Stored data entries
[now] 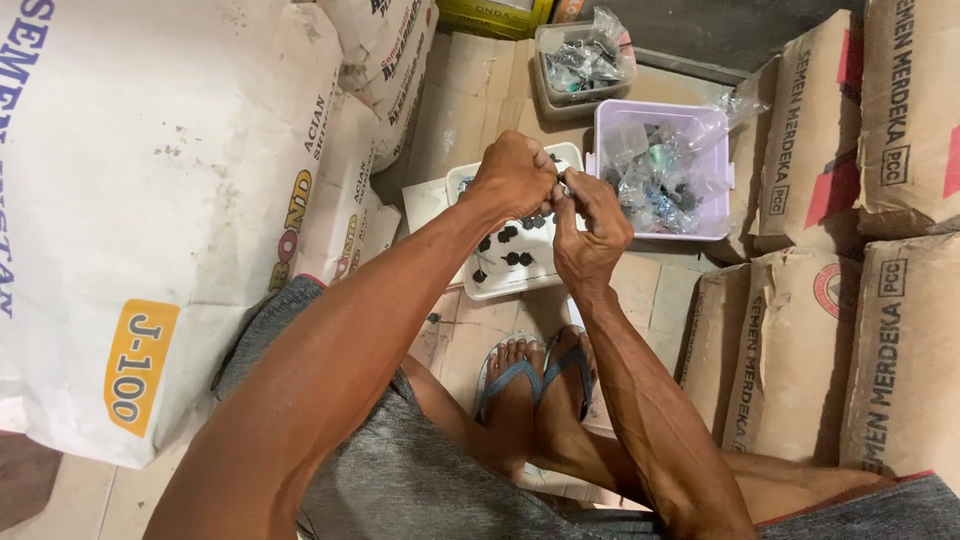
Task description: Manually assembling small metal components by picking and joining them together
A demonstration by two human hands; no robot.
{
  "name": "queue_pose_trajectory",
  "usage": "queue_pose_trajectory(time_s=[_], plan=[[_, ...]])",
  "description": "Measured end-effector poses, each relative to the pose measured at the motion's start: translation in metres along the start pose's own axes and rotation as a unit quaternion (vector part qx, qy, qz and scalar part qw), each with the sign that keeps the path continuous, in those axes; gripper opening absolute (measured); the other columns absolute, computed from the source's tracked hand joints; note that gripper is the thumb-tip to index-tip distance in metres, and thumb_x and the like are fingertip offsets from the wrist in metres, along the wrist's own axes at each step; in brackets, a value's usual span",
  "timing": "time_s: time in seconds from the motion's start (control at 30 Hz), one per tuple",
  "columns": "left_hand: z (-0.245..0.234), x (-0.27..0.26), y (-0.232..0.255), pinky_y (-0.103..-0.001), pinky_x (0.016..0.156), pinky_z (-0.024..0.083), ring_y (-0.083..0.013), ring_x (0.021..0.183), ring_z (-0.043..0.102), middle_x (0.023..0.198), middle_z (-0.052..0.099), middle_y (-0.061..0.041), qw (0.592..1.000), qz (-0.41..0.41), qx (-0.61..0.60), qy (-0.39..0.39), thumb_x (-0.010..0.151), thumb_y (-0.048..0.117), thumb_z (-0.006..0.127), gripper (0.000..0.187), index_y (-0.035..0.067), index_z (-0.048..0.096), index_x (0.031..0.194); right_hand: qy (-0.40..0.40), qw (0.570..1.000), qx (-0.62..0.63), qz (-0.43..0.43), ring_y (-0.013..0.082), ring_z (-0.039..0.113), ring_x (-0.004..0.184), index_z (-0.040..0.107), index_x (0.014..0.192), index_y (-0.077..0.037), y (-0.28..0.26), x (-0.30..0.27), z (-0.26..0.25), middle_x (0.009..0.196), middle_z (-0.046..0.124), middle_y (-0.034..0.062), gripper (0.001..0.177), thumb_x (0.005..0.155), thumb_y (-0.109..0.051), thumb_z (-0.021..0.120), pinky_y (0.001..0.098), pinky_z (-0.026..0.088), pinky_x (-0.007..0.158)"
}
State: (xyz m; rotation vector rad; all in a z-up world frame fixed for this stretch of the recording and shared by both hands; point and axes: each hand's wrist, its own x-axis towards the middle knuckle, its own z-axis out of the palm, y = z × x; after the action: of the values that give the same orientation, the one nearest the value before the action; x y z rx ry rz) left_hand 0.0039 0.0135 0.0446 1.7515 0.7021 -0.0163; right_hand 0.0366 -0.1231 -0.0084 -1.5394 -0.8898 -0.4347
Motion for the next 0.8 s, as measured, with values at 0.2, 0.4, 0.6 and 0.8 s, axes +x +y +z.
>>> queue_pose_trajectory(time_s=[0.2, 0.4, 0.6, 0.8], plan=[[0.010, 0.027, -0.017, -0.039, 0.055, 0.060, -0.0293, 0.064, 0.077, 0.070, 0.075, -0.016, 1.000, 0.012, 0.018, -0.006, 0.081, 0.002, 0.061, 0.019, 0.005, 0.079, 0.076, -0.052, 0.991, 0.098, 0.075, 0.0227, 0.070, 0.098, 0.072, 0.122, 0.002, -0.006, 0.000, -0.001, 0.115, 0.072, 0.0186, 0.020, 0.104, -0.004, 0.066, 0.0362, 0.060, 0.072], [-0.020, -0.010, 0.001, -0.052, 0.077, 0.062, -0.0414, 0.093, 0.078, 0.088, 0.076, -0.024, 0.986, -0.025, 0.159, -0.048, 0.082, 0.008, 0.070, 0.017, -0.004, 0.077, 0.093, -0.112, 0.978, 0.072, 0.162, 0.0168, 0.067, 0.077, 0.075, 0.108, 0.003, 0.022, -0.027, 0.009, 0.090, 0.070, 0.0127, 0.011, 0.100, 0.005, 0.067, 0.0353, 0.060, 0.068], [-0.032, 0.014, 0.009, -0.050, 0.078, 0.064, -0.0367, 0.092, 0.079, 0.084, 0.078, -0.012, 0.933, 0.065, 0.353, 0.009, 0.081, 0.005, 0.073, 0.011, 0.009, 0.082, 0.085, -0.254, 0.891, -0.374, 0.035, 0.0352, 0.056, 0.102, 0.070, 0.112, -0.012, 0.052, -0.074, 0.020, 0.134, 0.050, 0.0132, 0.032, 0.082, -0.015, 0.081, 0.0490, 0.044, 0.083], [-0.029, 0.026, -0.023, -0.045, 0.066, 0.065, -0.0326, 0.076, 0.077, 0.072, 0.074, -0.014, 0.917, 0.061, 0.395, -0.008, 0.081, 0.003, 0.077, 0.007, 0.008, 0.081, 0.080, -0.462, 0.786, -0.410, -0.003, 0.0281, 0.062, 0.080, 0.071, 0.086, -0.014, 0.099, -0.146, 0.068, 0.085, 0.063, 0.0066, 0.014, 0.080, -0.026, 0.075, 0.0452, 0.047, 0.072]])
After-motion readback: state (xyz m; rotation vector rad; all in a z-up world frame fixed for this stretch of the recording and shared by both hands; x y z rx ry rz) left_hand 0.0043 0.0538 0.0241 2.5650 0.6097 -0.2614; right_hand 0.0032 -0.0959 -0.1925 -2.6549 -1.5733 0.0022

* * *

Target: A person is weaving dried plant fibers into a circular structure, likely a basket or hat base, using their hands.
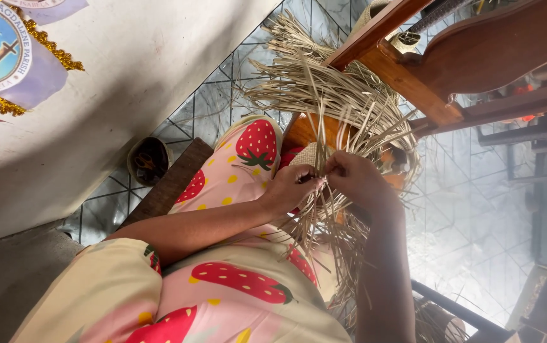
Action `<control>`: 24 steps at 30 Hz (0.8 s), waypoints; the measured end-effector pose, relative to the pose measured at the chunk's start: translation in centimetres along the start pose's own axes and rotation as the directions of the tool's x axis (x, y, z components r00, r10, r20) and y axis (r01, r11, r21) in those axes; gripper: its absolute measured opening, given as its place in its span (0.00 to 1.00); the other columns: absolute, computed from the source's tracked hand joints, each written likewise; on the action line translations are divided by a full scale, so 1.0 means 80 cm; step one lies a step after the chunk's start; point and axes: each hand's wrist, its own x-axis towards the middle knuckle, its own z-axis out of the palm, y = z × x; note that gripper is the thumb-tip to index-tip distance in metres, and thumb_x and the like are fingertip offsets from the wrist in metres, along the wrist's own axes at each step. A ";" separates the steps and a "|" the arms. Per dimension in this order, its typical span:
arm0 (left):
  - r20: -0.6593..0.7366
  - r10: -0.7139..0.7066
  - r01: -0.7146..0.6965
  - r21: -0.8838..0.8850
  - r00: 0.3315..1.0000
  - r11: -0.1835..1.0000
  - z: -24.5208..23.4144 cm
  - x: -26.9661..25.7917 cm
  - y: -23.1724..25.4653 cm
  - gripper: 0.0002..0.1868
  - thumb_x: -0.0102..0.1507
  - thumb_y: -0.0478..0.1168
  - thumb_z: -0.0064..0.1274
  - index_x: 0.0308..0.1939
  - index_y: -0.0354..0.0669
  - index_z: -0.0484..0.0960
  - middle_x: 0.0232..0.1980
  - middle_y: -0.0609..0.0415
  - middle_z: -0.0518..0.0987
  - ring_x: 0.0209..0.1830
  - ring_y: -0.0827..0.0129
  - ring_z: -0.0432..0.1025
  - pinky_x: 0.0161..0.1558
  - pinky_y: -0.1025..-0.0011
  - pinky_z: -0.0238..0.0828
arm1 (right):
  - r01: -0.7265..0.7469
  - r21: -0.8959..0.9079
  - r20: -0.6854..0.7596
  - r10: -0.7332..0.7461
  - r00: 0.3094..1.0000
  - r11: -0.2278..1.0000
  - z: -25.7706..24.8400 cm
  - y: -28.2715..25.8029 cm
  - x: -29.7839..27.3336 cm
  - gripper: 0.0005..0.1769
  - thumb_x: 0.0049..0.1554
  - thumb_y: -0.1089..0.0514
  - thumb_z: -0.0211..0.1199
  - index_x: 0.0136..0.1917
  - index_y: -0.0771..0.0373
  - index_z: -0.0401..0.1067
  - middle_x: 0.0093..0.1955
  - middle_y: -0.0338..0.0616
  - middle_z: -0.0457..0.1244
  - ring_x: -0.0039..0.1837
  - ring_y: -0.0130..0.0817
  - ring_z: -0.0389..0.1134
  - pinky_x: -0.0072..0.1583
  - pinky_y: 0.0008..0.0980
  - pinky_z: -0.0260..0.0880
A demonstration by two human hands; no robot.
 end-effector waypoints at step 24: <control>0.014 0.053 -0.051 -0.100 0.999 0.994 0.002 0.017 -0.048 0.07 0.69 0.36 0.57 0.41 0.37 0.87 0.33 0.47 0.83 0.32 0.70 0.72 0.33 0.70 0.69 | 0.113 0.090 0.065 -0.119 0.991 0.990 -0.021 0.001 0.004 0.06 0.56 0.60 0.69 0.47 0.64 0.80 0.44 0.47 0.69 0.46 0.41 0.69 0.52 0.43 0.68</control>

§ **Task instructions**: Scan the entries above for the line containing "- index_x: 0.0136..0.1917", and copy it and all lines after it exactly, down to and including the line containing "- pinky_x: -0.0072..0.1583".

§ **Problem solution**:
  - index_x: 0.0136..0.1917
  - index_y: -0.0771..0.0373
  - index_z: -0.0401..0.1067
  - middle_x: 0.0093..0.1955
  - middle_y: -0.0338..0.0616
  - middle_z: -0.0457..0.1244
  - ring_x: -0.0039..0.1837
  - ring_y: -0.0130..0.0817
  - ring_z: -0.0389..0.1134
  - pinky_x: -0.0072..0.1583

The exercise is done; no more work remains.